It was three o'clock in the afternoon. Bobby and Jonathan were standing in front of the reception desk. Jenny was exhausted, so they had left her and Reuben at a motel downtown, promising to come get them if anything turned up.

The receptionist, an older woman dressed in the uniform of the Stroudsburg police, paused a moment to think and then brightened.

“I can call Bill Martin,” she said. “He was our lead detective in nineteen fifty and still comes around to do training. He might be able to help you.”

The woman got on the phone and dialed. The two men could hear it ringing, and then a tinny voice said, “Martin here.”

“Hi, Bill,” the woman said. “This is Ethel down at the station. I have Sheriff Bobby Halverson and a friend of his from Wayne County, Ohio, here. They're trying to find out about any unsolved deaths or unidentified bodies from…”

She put her hand over the receiver and looked at Bobby. “When was it again, Sheriff?” she asked.

“Thanksgiving week, nineteen fifty,” Bobby said.

“Right!” Ethel said.

She spoke back into the phone. “Thanksgiving week, nineteen fifty, Bill. What? Oh, okay, I'll have them wait.”
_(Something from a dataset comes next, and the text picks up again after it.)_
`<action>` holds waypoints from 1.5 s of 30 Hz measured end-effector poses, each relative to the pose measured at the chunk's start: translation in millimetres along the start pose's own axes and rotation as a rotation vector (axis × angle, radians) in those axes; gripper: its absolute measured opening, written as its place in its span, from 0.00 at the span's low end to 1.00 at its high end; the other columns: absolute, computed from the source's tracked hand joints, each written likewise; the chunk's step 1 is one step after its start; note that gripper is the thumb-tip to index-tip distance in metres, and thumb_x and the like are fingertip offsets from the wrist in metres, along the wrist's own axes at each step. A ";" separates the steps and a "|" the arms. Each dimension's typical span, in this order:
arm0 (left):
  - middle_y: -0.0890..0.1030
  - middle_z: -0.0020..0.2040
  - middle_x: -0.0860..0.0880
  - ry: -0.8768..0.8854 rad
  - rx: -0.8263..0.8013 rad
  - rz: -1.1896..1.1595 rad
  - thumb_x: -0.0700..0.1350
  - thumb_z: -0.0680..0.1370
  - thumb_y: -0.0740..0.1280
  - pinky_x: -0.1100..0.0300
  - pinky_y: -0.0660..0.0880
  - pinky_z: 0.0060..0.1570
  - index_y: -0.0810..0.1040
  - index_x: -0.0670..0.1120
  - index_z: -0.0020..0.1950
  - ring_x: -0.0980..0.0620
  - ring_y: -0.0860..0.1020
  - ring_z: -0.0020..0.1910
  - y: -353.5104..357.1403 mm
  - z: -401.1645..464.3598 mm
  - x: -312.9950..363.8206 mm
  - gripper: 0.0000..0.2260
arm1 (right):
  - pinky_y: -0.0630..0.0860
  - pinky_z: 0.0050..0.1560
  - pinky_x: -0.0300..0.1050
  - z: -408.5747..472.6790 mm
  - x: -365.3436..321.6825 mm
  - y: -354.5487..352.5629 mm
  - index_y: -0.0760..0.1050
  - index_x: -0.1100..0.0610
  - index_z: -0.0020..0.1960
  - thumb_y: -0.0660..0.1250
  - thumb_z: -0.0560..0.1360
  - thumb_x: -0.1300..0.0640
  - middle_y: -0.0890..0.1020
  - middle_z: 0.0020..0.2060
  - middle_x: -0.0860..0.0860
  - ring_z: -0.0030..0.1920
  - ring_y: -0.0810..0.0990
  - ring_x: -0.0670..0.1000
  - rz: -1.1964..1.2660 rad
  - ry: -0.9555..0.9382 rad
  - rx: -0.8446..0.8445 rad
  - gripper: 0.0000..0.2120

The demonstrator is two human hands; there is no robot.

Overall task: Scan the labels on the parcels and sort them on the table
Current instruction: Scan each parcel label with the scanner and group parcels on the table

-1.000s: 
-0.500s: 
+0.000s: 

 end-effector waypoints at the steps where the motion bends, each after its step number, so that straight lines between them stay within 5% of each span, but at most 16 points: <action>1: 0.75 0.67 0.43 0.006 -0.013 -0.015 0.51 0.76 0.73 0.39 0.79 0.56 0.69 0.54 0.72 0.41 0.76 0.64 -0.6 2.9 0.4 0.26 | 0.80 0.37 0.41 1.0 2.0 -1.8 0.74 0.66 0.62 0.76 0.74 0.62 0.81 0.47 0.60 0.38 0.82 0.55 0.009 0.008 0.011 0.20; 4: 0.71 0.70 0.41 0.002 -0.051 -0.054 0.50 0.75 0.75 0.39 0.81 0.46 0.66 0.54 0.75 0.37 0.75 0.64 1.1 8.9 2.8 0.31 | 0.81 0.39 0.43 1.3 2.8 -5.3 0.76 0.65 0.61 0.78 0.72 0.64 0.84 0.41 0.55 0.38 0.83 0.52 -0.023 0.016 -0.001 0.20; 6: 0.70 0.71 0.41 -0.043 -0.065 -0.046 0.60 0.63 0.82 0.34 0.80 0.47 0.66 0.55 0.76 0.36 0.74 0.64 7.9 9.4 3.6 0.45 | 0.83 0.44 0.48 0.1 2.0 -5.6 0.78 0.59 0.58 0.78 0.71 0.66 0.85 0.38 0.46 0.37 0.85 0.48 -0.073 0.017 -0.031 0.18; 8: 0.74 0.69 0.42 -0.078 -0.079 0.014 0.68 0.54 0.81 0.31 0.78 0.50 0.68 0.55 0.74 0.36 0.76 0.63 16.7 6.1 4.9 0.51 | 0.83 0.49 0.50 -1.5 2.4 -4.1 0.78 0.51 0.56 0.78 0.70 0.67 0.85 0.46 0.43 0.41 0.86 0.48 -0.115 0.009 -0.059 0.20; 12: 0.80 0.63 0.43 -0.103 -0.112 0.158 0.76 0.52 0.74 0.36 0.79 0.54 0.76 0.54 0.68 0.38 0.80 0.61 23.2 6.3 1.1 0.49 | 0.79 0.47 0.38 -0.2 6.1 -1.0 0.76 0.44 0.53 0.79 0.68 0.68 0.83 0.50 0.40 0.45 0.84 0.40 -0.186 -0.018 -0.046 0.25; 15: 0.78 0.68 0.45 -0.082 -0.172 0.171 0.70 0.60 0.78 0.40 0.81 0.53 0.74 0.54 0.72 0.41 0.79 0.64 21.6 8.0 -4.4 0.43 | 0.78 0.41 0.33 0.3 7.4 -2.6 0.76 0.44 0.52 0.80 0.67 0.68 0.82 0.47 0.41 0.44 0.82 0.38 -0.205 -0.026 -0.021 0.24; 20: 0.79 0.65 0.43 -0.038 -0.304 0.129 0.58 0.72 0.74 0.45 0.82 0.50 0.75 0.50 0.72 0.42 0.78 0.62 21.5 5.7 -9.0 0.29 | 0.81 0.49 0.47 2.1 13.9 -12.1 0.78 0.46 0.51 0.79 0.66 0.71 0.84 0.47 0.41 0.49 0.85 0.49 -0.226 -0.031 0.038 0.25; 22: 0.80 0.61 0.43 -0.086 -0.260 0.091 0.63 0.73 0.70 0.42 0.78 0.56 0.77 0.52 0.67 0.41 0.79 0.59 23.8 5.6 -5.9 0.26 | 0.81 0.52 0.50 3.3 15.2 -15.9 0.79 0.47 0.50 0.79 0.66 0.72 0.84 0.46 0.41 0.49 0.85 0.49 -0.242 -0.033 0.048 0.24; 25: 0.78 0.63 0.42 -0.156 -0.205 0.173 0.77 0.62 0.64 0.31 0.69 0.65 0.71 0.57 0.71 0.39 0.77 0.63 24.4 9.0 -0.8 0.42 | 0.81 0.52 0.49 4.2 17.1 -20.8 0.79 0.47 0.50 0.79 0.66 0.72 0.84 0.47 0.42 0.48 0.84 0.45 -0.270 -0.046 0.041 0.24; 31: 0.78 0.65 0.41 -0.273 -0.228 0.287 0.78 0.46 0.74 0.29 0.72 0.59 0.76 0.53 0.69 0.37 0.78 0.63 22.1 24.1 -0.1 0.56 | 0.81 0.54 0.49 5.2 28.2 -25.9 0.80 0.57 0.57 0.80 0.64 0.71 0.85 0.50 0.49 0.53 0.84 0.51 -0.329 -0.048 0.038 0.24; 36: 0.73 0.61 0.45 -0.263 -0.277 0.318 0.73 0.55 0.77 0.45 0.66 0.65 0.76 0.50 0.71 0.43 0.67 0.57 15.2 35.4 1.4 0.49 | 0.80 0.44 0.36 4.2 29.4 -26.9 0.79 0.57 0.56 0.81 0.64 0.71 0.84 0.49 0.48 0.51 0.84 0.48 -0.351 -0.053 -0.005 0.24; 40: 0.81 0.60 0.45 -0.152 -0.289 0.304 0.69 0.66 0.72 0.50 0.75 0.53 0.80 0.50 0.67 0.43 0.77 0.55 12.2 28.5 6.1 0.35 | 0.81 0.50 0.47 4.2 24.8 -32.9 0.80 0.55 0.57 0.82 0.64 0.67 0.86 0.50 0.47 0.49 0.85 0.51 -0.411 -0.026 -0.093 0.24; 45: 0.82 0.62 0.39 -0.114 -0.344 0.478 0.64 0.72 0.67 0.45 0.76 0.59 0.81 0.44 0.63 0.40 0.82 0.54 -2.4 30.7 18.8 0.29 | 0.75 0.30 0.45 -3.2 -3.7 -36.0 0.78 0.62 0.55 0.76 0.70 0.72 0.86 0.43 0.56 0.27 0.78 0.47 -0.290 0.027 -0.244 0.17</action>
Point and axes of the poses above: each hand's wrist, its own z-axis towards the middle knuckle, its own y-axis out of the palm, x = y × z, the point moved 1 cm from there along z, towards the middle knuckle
Ethel put down the phone and motioned to some chairs against the wall.

“Bill will be here in about twenty minutes, if you care to wait.”

Bobby and Jonathan sat down in the chairs. They were both tired but willing to wait. In about twenty-five minutes a short, burly man walked through the door. He was balding and wore a jacket that was a little too big for him. The man walked over and stuck out his hand.

“Bill Martin,” he said brusquely.

Bobby got up and took the offered hand. “Sheriff Bobby Halverson. This is my friend, Jonathan Hershberger.”

“How can I help you, Sheriff?” Martin asked.

“We're trying to trace a woman, Rachel St. Clair, who may have died here in Stroudsburg around Thanksgiving Day, nineteen fifty. We can't be sure if she was here at all, but we were hoping that if she did die here, there might be some record or perhaps an investigation that you would have notes on.”

“Nineteen fifty, eh?” Martin said. “That's a while ago, but I can look through the records. Come with me.”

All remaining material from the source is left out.